A couple of quick stories; Ask me for more details ;-)
Life, of course, is not perfect, even for a superstar. As a medical student, she made extra money working as a waitress at a suburban Chicago restaurant. One evening, when I was there as a customer, it is entirely possible that she spilled a full glass of red wine on me.
On Match Day 1980, the envelope with her name was apparently dropped on the floor. When the dean had apparently emptied the box with the match results and announced, “That’s all of them! Congratulations!” she sent me to the podium to find out what had happened to her envelope. Happily, her match results were quickly located and the rest, as they say, is history.

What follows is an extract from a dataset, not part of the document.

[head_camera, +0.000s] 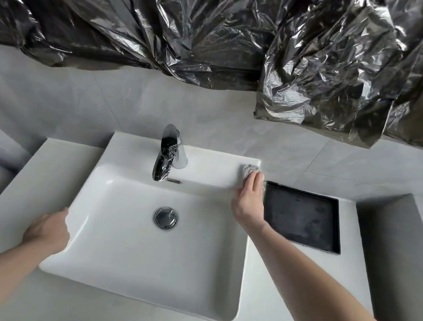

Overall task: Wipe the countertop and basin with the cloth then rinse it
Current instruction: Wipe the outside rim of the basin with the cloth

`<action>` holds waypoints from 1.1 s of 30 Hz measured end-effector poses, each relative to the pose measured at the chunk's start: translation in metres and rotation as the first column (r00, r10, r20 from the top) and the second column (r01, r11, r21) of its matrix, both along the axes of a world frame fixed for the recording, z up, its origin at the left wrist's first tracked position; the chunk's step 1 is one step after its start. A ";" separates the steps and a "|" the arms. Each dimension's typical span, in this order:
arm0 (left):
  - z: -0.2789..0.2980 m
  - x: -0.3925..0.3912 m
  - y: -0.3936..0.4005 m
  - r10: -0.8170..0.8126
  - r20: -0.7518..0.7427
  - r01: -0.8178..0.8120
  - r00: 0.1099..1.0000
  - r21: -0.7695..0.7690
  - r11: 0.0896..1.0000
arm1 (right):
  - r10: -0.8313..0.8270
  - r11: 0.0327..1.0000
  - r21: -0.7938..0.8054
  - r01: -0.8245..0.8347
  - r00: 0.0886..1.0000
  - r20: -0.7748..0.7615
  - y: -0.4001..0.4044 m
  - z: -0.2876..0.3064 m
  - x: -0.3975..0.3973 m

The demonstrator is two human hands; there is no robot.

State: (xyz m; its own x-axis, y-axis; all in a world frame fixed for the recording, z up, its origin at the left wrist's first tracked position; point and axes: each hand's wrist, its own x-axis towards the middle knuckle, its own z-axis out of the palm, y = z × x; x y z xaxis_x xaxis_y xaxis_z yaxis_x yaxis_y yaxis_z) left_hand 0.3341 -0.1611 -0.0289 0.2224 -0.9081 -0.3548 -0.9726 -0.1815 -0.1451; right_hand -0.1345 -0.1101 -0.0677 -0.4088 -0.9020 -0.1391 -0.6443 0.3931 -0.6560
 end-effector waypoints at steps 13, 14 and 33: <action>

While on the MCW faculty in 1995, she was pregnant with her son, Taylor. My wife, Kathi, and I attended a shower for her. One of the greeting cards read, “I would rather be 40 than pregnant!” She erupted in laughter because, at the time, Dr. Freischlag was both.
Finally, if you have the opportunity to talk to Dr. Freischlag during her visit, ask her about her husband, Phil, her wonderful children, and her amazing grandchildren.
Thanks, Dr. Freischlag!
On behalf of those of us who work with the Robert D. and Patricia E. Kern Institute for the Transformation of Medicine, we are grateful to Dr. Freischlag for returning to Milwaukee to give this commencement speech, sharing her hard-earned wisdom, and being a role model for the next generation of servant leaders.
We are grateful for you and for what you have accomplished to make the world a better place.
Bruce H. Campbell, MD, FACS, is Professor of Otolaryngology and Communication Sciences and the Institute for Health and Equity (Bioethics and Medical Humanities) at MCW. He is on the editorial board of the Transformational Times.